* [Aim of the exercise]: When you copy from the entries that follow, take only the lines from the one with "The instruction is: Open" down to the one with "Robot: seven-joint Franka", keeping both ends and dropping every picture.

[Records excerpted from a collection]
▶

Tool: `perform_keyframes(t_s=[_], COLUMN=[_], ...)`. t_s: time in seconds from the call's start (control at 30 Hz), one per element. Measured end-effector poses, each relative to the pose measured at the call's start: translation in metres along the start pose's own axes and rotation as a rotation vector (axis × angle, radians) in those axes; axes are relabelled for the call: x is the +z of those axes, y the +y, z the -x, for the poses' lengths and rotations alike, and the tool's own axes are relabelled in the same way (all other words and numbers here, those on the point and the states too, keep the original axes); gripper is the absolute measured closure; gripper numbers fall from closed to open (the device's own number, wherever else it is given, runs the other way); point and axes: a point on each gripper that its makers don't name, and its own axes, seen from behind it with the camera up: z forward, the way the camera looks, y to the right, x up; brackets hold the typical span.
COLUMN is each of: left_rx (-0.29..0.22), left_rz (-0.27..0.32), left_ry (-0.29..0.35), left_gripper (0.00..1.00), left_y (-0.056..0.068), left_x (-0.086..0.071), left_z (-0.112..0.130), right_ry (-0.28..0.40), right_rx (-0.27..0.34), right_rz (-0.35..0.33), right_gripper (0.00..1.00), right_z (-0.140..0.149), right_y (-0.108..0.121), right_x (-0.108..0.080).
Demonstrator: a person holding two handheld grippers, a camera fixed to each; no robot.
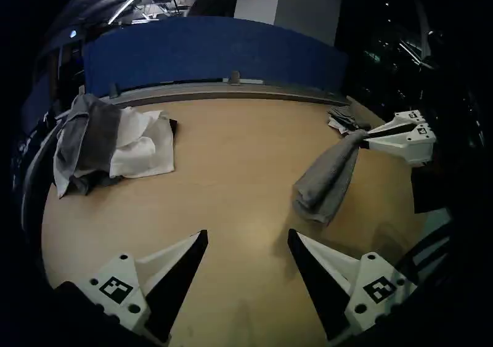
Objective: Fold towel
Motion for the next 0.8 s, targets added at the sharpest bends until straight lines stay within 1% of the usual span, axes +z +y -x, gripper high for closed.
perform_keyframes(t_s=[0.2,0.5,0.67,0.8], left_rx=[0.002,0.006,0.009,0.012], left_rz=[0.000,-0.001,0.000,0.002], left_ry=[0.006,0.014,0.019,0.022], left_gripper=[0.03,0.03,0.03,0.03], left_y=[0.003,0.007,0.011,0.016], left_x=[0.000,-0.002,-0.002,-0.001], left_z=[-0.006,-0.009,-0.013,-0.015], right_ry=[0.029,0.059,0.063,0.068], right_rx=[-0.026,-0.040,-0.036,-0.018], right_rz=[0.018,0.044,0.069,0.089], right_gripper=[0.98,0.98,0.98,0.98], right_z=[-0.010,-0.016,-0.012,-0.009], right_y=[0.011,0.030,0.046,0.063], right_x=[-0.013,-0.033,-0.045,-0.056])
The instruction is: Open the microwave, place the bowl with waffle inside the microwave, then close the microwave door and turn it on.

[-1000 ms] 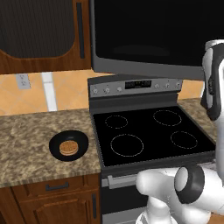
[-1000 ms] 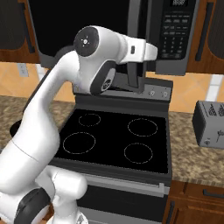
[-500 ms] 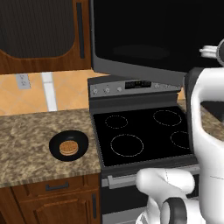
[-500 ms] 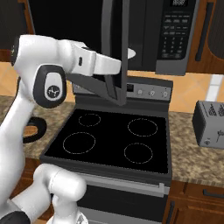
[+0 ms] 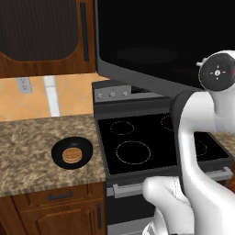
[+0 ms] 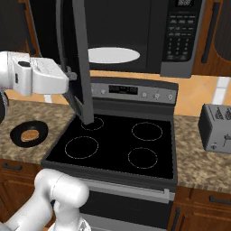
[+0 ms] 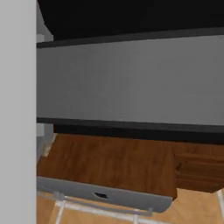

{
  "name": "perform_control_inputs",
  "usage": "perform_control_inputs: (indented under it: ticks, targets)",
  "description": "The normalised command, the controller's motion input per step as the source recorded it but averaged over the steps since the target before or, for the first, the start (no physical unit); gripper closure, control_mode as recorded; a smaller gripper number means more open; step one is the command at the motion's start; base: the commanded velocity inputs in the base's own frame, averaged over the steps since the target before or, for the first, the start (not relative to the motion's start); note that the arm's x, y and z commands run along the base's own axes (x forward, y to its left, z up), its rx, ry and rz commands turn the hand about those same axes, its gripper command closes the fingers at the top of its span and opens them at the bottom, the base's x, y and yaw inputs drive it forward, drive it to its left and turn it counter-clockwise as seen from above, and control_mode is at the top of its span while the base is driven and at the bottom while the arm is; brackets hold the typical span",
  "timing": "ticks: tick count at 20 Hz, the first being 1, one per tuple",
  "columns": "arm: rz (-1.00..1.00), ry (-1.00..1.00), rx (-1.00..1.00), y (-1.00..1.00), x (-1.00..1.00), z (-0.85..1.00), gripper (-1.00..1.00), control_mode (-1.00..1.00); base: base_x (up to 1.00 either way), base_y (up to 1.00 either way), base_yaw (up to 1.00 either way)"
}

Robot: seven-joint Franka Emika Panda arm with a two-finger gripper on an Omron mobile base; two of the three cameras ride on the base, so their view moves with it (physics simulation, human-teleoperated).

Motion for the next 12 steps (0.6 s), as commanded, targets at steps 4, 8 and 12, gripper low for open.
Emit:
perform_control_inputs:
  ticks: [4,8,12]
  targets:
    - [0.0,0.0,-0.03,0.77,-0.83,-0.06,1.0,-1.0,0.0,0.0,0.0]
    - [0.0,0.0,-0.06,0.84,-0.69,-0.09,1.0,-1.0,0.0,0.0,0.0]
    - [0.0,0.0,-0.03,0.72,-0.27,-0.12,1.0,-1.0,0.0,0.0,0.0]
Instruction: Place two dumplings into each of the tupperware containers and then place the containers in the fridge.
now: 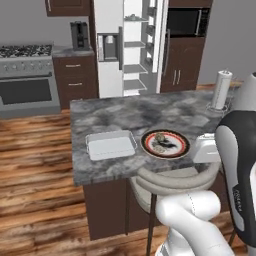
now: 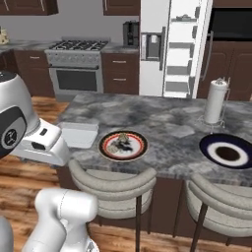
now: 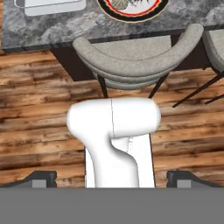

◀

* [Response]:
The instruction is: Open the microwave, place the bowl with waffle inside the microwave, then close the microwave door and turn it on.

[-1000 ms] 
[-1000 ms] 
[-500 ms] 
[-500 ms] 
[+0 ms] 
[+0 ms] 
[+0 ms] 

{
  "name": "perform_control_inputs",
  "usage": "perform_control_inputs: (indented under it: ticks, targets)",
  "description": "The normalised command, the controller's motion input per step as the source recorded it but averaged over the steps since the target before or, for the first, the start (no physical unit); gripper closure, control_mode as recorded; a smaller gripper number means more open; step one is the command at the motion's start; base: the commanded velocity inputs in the base's own frame, averaged over the steps since the target before or, for the first, the start (not relative to the motion's start); note that the arm's x, y and z commands run along the base's own axes (x forward, y to its left, z up), its rx, ry and rz commands turn the hand about those same axes, its gripper command closes the fingers at the top of its span and opens them at the bottom, the base's x, y and yaw inputs drive it forward, drive it to its left and turn it counter-clockwise as seen from above, and control_mode is at the top of its span while the base is driven and at the bottom while the arm is; brackets hold the typical span",
  "timing": "ticks: tick count at 20 Hz, the first being 1, one per tuple",
  "columns": "arm: rz (-1.00..1.00), ry (-1.00..1.00), rx (-1.00..1.00), y (-1.00..1.00), x (-1.00..1.00), z (-0.85..1.00), gripper (-1.00..1.00), control_mode (-1.00..1.00); base: base_x (up to 1.00 either way), base_y (up to 1.00 either way), base_yaw (up to 1.00 either way)"
}

Robot: seven-joint Franka Emika Panda arm with a two-finger gripper on an Omron mobile base; two of the three cameras ride on the base, so their view moves with it (physics simulation, human-teleoperated).

The answer contains nothing more.